▸ AVAILABLE DATA
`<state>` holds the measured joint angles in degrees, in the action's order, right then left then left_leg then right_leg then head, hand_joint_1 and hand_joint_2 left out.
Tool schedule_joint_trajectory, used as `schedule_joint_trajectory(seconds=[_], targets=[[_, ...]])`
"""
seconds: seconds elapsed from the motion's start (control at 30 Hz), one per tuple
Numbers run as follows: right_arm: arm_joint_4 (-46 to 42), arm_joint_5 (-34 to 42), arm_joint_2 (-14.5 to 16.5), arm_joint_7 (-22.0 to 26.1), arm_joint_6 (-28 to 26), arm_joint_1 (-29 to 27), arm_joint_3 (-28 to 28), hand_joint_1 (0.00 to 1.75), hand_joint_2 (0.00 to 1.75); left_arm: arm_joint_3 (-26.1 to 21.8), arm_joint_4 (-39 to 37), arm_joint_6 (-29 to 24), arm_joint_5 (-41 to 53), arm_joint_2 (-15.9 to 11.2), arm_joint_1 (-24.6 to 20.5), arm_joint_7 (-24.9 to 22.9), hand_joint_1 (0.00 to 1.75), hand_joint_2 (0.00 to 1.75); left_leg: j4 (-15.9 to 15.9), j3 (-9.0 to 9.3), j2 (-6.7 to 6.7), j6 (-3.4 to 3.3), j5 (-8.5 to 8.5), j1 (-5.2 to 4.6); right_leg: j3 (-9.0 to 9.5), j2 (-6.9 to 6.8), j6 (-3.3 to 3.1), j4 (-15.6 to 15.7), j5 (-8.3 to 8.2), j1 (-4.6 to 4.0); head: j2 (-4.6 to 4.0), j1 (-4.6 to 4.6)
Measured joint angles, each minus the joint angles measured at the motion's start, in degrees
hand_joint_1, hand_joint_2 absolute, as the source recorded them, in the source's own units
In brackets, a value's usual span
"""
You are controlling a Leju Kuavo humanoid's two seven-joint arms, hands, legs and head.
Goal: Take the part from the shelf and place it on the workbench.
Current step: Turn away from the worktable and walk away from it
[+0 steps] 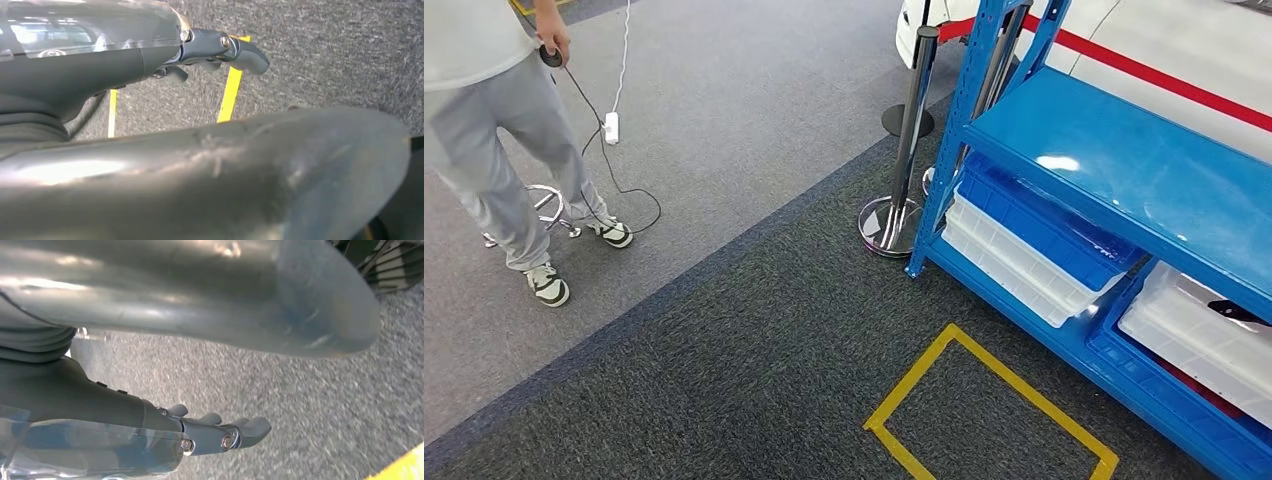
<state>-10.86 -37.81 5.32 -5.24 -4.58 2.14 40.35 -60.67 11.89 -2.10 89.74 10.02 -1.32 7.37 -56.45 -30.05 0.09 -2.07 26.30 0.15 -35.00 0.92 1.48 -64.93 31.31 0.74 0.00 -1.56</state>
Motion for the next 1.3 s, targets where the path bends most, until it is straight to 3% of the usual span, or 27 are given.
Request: schedule_joint_trajectory(seconds=[0.07,0.1,0.13,0.17,0.23,0.3,0.43,0.5,0.57,0.6,0.63,0.67,0.73,0.8,0.9,0.97,1.0,1.07,1.1,1.13,1.17,1.23,1.3], targets=[[0.00,0.05,-0.01,-0.10,-0.15,0.02,0.14,0.00,0.00,0.00,0.00,0.10,0.03,-0.01,0.09,0.02,0.00,0.00,-0.08,-0.25,0.46,-0.11,-0.05,-0.11,-3.45,-0.27,0.29,-7.35,3.24,0.10,0.00,-0.05],[0.00,0.18,-0.02,-0.13,-0.26,-0.01,0.23,0.00,0.00,0.00,0.00,0.18,0.05,-0.01,0.14,0.07,0.00,0.00,-0.14,-0.31,0.69,-0.09,-0.04,-0.14,-4.26,-0.34,0.43,-9.14,3.50,0.14,0.00,-0.04],[0.00,0.47,-0.03,-0.11,-0.38,-0.06,0.40,0.00,0.00,0.02,0.00,0.27,0.08,-0.01,0.18,0.18,0.00,0.00,-0.21,-0.32,0.86,-0.04,0.00,-0.14,-3.91,-0.47,0.52,-8.58,2.55,0.17,0.00,-0.05],[0.00,1.00,-0.06,0.03,-0.53,-0.09,0.69,0.00,0.00,0.09,0.00,0.33,0.09,0.02,0.20,0.37,0.00,0.00,-0.31,-0.27,1.00,0.05,0.06,-0.11,-2.37,-0.71,0.55,-5.69,0.68,0.22,0.00,-0.05],[-0.01,2.39,-0.11,0.46,-0.92,-0.06,1.59,0.00,0.00,0.39,0.00,0.38,0.11,0.08,0.22,0.78,0.00,0.00,-0.66,-0.18,1.25,0.48,0.34,-0.19,1.82,-1.58,0.39,2.51,-2.85,0.18,0.00,-0.06],[-0.02,3.43,-0.16,0.77,-1.40,0.08,2.56,0.00,0.00,0.80,0.00,0.27,0.11,0.10,0.23,1.09,0.00,0.00,-0.97,-0.21,1.50,1.05,0.60,-0.41,3.71,-1.88,-0.15,6.61,-3.91,0.02,0.00,0.01],[-0.02,4.63,-0.41,0.50,-2.16,0.11,4.26,0.00,0.00,1.48,0.00,-0.50,0.07,0.14,0.20,1.26,0.00,0.00,-2.21,-0.52,1.42,2.31,1.66,-0.30,3.62,-1.25,-1.57,7.04,-4.17,0.00,0.00,0.14],[-0.03,5.35,-0.57,0.36,-2.52,0.15,5.36,0.00,0.00,1.53,0.00,-0.76,-0.02,0.14,0.31,1.28,0.00,0.00,-7.67,-2.88,0.79,2.91,5.11,-0.03,3.54,-1.06,-2.13,7.21,-4.40,0.13,0.00,0.33],[-0.04,5.83,-0.77,0.28,-2.74,0.15,6.29,0.00,0.00,1.53,0.00,-0.82,-0.07,0.14,0.45,1.28,0.00,0.00,-15.51,-6.44,0.54,3.23,8.79,0.12,3.29,-0.77,-2.35,7.15,-4.46,0.04,0.00,0.45],[-0.04,5.95,-0.85,0.25,-2.78,0.14,6.63,0.00,0.00,1.53,0.00,-0.83,-0.07,0.14,0.52,1.27,0.00,0.00,-17.80,-7.50,0.53,3.27,9.32,0.14,3.21,-0.57,-2.36,7.10,-4.48,-0.01,0.00,0.45],[-0.04,6.05,-0.92,0.23,-2.82,0.13,6.95,0.00,0.00,1.54,0.00,-0.82,-0.06,0.14,0.61,1.25,0.00,0.00,-17.92,-7.53,0.52,3.22,8.67,0.14,3.17,-0.32,-2.36,7.03,-4.48,-0.05,0.00,0.45],[-0.04,6.13,-0.98,0.21,-2.86,0.13,7.23,0.00,0.00,1.56,0.00,-0.78,-0.03,0.14,0.68,1.20,0.00,0.00,-15.74,-6.45,0.47,3.07,7.03,0.13,3.18,-0.03,-2.35,6.94,-4.48,-0.07,0.00,0.45],[-0.04,6.32,-0.99,0.21,-2.91,0.18,7.74,0.00,0.00,1.71,0.00,-0.64,0.07,0.13,0.74,0.90,0.00,0.00,-7.47,-2.40,-0.10,2.50,3.11,0.09,3.21,0.55,-2.22,6.76,-4.47,-0.12,0.00,0.44],[-0.04,6.42,-0.98,0.28,-2.75,0.26,8.21,0.00,0.00,1.93,0.00,-0.41,0.13,0.12,0.68,0.38,0.00,0.00,-2.06,-0.03,-0.71,1.98,1.48,-0.14,3.07,0.94,-1.71,6.62,-4.50,-0.18,0.00,0.43],[-0.06,6.42,-0.96,0.66,-2.55,0.21,8.87,0.00,0.00,2.48,0.00,-0.16,0.13,0.10,0.64,-0.44,0.00,0.00,-1.03,0.12,-0.52,1.26,1.20,-0.36,2.96,1.24,-0.56,6.82,-4.73,-0.13,0.00,0.40],[-0.09,6.43,-0.87,0.98,-2.63,0.24,9.16,0.00,0.00,2.85,0.01,-0.13,0.13,0.08,0.59,-0.86,0.00,0.00,-0.26,0.35,-0.09,0.50,0.55,-0.13,2.34,0.91,0.02,5.38,-3.50,-0.11,0.00,0.32],[-0.11,6.44,-0.80,1.11,-2.68,0.30,9.24,0.00,0.00,2.99,0.02,-0.13,0.13,0.08,0.55,-0.97,0.00,0.00,0.04,0.39,0.15,0.21,0.27,-0.02,1.25,0.53,0.23,2.97,-1.90,-0.08,0.00,0.23],[-0.13,6.44,-0.68,1.21,-2.73,0.45,9.36,0.00,0.00,3.20,0.02,-0.09,0.13,0.08,0.55,-1.10,0.00,0.00,0.10,0.15,0.58,-0.06,0.09,-0.09,-2.33,-0.21,0.53,-4.84,2.13,0.03,0.00,0.11],[-0.13,6.44,-0.67,1.22,-2.74,0.49,9.46,0.00,0.00,3.27,0.02,-0.07,0.13,0.08,0.58,-1.14,0.00,0.00,0.03,0.05,0.80,-0.07,0.10,-0.15,-3.83,-0.35,0.67,-8.06,3.23,0.04,0.00,0.12],[-0.13,6.44,-0.67,1.22,-2.74,0.48,9.56,0.00,0.00,3.32,0.02,-0.05,0.13,0.08,0.60,-1.18,0.00,0.00,-0.05,0.02,0.99,-0.05,0.14,-0.18,-4.40,-0.45,0.74,-9.35,3.16,0.04,0.00,0.12],[-0.13,6.44,-0.67,1.22,-2.74,0.46,9.65,0.00,0.00,3.34,0.02,-0.05,0.13,0.08,0.60,-1.20,0.00,0.00,-0.13,0.05,1.15,-0.01,0.19,-0.19,-3.80,-0.57,0.74,-8.26,1.96,0.04,0.00,0.12],[-0.15,6.44,-0.67,1.23,-2.74,0.47,9.78,0.00,0.00,3.37,0.02,-0.04,0.13,0.09,0.57,-1.21,0.00,0.00,-0.28,0.25,1.45,0.23,0.39,-0.23,0.23,-1.36,0.51,-0.36,-1.94,0.00,0.00,0.11],[-0.19,6.44,-0.64,1.25,-2.74,0.64,9.89,0.00,0.00,3.39,0.02,-0.04,0.13,0.09,0.55,-1.21,0.00,0.00,-0.52,0.35,1.72,0.73,0.71,-0.48,3.27,-2.03,-0.12,5.94,-4.00,-0.22,0.00,0.16]])
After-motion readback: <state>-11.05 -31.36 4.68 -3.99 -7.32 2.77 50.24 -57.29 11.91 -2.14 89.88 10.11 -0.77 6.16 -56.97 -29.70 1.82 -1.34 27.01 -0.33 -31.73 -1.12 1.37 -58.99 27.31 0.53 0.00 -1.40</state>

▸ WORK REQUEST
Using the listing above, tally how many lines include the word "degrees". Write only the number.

▸ EXERCISE ANSWER
2